Your instructions =
Look through the material and copy each line holding "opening".

Segment Start: Data

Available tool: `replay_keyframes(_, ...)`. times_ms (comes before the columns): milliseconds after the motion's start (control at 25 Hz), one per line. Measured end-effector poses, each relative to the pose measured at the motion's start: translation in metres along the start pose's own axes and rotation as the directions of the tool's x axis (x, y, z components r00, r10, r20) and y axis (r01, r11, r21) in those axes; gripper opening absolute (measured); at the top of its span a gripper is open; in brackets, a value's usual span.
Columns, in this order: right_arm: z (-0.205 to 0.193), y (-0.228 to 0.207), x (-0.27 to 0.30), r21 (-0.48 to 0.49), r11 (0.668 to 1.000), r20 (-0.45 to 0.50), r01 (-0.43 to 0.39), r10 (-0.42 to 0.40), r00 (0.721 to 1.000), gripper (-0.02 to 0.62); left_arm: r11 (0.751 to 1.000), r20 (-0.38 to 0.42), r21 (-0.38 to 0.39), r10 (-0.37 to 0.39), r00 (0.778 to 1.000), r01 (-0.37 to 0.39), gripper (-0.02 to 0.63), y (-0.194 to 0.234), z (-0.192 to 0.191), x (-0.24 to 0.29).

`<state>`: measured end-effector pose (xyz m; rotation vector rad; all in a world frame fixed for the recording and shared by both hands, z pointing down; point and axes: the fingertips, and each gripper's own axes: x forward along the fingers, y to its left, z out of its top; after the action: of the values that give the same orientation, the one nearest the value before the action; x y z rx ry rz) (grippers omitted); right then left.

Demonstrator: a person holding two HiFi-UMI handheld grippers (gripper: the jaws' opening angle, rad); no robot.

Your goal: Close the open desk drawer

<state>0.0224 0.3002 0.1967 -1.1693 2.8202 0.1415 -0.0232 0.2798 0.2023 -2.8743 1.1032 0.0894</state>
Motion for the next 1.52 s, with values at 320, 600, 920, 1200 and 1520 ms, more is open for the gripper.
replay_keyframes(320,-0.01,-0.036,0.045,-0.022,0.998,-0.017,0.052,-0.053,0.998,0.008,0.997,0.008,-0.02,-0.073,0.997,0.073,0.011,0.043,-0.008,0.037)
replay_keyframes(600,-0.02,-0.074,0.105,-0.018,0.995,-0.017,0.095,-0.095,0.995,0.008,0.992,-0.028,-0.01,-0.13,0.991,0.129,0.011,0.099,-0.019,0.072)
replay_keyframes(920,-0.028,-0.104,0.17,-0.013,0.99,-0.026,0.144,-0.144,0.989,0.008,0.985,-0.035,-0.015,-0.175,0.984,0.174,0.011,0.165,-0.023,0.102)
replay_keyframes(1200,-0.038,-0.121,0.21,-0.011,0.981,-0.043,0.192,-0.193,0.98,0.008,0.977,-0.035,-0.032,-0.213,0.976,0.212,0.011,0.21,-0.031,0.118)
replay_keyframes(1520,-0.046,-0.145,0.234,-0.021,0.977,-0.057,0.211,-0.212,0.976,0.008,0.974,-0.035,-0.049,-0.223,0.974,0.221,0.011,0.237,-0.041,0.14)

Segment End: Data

Exercise answer =
Available tool: `replay_keyframes(_, ...)`. times_ms (comes before the columns): milliseconds after the motion's start (control at 25 Hz), one per line. Measured end-effector poses, each relative to the pose measured at the motion's start: translation in metres along the start pose's own axes and rotation as the directions of the tool's x axis (x, y, z components r00, r10, r20) and y axis (r01, r11, r21) in those axes; gripper opening absolute (measured); at the top of its span a gripper is open; in brackets, a value's usual span.
Demonstrator: a person holding two HiFi-UMI handheld grippers (gripper: the jaws' opening angle, rad); no robot.

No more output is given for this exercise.